The work had been created in the heat of the dance furor of the early twentieth century, against the backdrop of the European image of an exotic Spain, and aspired to achieve a success similar to the one achieved by The three-cornered hat by Manuel de Falla. The exile of all the creators who participated in its gestation caused the oblivion of this extraordinary composition of which Gerhard himself prepared a piano version that is used in this production.

As Miguel Ángel Marín, director of the Music Program at the Fundación Juan March, explains, "clearly, in the field of ballet and dance-related activity, which was very fertile and rich in the first third of the twentieth century in Spain, the vast majority of it draws from popular culture, understood in a very broad way, not only musical but also choreographic and sometimes even narrative. It describes popular customs or festivities that, in some way, it always transforms or stylizes to turn them into a more refined art".

The show will take place on Saturday, October 16, at 7:30 p.m. at the Museum Theater, with tickets at 30, 28 and 26 euros.

CONTEMPORARY FRAGRANCE AND AESTHETICS

One of the original sketches of Junyer's scenography has been rescued, its figurines have evoked the costume design and all this has inspired a new choreography by Antonio Ruz, National Dance Prize 2018, which replaces the original by Léonide Massine, of which no notes have been preserved. In the show, torch dances, a parade of magical figures and the erotic movements of couples, ending in a wedding at dawn, will illuminate the Museum's stages.

On the recovery of the piece and the gestation of a new choreographic piece, Ruz recalls how the process began: "I felt that my mission was to draw inspiration from all that choreo-musical and artistic material to create a work of today; to seek a coherent balance with the sources, but with contemporary perfume and aesthetics. As far as I understand, there are no surviving documents or notes by Massine on what the choreography of this ballet would be like, but we imagine that having made that study of flamenco in preparation for Le Tricorne (The Three-Cornered Hat), in the case of the traditional Catalan dance his process would have been similar. In a certain way, Nijinsky and Stravinsky also updated in their Consecration of Spring Russian pagan rituals. The popular and the cultured have always fed back on eachother".

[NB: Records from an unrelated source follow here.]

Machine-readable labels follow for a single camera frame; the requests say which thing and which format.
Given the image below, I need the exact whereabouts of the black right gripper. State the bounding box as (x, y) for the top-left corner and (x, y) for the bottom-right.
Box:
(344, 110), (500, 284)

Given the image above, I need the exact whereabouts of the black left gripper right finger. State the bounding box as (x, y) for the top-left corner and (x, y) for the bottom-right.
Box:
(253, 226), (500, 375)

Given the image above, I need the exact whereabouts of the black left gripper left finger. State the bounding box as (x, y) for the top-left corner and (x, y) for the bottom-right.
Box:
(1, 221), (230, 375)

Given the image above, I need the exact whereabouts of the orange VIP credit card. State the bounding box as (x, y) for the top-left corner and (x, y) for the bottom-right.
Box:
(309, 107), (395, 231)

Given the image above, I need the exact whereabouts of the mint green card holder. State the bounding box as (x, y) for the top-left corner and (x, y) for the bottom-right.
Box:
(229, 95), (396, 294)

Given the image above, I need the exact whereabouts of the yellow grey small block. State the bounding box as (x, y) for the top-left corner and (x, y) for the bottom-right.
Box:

He also emphasizes that "both Gerhard' s score and Junyer 's curtain and costume designs are full of touches of history, marking a very specific avant-garde aesthetic that has influenced us when recreating this piece and that is very present in the final result. The joint work with the pianist Miguel Baselga has been essential to give body to that music, to understand its dramaturgy, the different passages, characters... With Rosa García Andújar, the costume designer, we have distilled Junyer's sketches without trying to reproduce them. Other references from photographs of the period have appeared, including rituals far removed from the tradition of the bonfires of San Juan, but which fit perfectly with the poetics we were seeking to achieve".

A CELEBRATION OF LOVE

Although Ruz had planned to carry out field research, the pandemic prevented him from traveling to these celebrations, which are not customary in Córdoba, the choreographer's homeland. However, his intuition and an important documentary work through videos, photos, texts and testimonies of dancers and collaborators have enriched the work. "I think there is something interesting in the outsider's gaze, it creates a distance that avoids prejudice and gives you more freedom," says the creator. In addition, he clarifies, "the piece does not speak of the event itself but of the evocative power of fire. It is a celebration of love. What we have all seen at some time in our lives is fire, and I have based my research on it to generate part of the choreographic material with the dancers: the sparks, the explosion, the heat, the flames, the spread, the embers... The piece is full of these abstract qualities in the bodies and movements of the seven performers".

To deepen in this piece, Miguel Ángel Marín, Antonio Ruz and Miguel Balselga will hold a meeting with the public within the cycle How to do things with..., this Friday 15, at 7 p.m., in the classroom 2 of the Museum. Admission is free, with prior withdrawal of an invitation, until full capacity is reached.